Except she didn’t assure me of anything at all. I arrived at the art room to find Emma sitting in my spot. I should have anticipated it – I should have got myself ready and planned how I wanted to react when I saw the pair of them talking ‘confidentially’ about Chloe’s experiences in hospital; loud enough for everybody to hear.
When she saw me, Chloe blinked, touched Emma’s arm very gently with her first finger, and said, ‘There she is.’

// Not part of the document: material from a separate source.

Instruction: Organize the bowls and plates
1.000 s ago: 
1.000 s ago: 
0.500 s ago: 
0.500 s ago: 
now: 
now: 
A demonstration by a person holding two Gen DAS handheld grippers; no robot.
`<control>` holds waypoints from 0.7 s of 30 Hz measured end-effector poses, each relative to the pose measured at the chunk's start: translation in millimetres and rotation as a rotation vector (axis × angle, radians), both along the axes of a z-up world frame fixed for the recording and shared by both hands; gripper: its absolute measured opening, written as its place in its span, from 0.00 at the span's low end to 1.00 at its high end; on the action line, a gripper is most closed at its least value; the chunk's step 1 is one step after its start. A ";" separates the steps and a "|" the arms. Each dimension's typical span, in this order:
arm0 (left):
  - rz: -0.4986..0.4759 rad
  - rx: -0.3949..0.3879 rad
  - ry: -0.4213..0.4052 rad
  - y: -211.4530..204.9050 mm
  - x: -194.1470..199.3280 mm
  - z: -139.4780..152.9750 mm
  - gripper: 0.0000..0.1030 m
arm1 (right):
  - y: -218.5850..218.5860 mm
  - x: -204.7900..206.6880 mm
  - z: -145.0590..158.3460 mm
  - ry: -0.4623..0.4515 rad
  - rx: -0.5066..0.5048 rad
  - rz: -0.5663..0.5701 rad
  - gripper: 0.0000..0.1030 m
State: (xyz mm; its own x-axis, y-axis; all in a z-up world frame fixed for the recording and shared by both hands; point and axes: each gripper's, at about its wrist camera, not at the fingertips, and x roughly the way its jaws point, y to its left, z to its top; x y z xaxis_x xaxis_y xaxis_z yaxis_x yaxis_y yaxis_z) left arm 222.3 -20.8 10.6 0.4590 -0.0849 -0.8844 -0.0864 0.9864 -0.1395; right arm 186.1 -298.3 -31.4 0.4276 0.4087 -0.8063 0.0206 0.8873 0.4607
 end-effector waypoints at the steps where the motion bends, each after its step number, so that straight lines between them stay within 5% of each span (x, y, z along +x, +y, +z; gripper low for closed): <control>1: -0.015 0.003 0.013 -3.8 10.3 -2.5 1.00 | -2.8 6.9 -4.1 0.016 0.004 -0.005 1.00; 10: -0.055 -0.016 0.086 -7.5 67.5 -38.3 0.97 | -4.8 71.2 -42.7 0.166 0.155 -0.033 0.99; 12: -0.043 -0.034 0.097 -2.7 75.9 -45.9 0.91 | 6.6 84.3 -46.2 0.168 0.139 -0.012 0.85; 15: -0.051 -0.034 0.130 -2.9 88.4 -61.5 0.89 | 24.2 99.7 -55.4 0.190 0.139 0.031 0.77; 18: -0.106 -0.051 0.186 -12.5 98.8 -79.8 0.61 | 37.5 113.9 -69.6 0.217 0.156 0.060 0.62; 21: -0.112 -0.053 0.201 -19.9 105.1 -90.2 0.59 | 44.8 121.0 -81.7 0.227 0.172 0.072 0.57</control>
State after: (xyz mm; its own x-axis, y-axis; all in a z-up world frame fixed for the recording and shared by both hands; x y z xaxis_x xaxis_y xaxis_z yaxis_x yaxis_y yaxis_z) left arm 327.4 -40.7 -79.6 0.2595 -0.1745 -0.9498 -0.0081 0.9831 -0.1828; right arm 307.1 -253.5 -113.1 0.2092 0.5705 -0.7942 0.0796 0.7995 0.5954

Emma looked at me slowly. A lazy, only half-interested sneer. She was wearing a gold chain with a heart on it over the front of her school blouse. I recognised it as Chloe’s. She looked different too. Where Chloe was pale, the open pores on her nose showing, Emma had colour in her cheeks and her hair was sleeker and glossier than I’d ever seen it before. Her shoulders slumped less and she was smiling more. She was still buck-toothed, but somehow it didn’t look quite as bad as it had done a few weeks ago.
‘So she is,’ she said, and turned her head quickly. ‘Anyway.’
I actually went and sat with them. I pretended I didn’t know what was going on. Where else would I have sat? I pulled out the stool and felt a strange mixture of things. Cold stones in my stomach and the first real grief I’d ever experienced.
‘What’s she doing?’ Emma asked Chloe. She jerked her head and paused with an open homework diary resting on her palm. I wanted to tear out the pages and screw them into balls and shove them in her mouth. Her fringe shook every time she exhaled.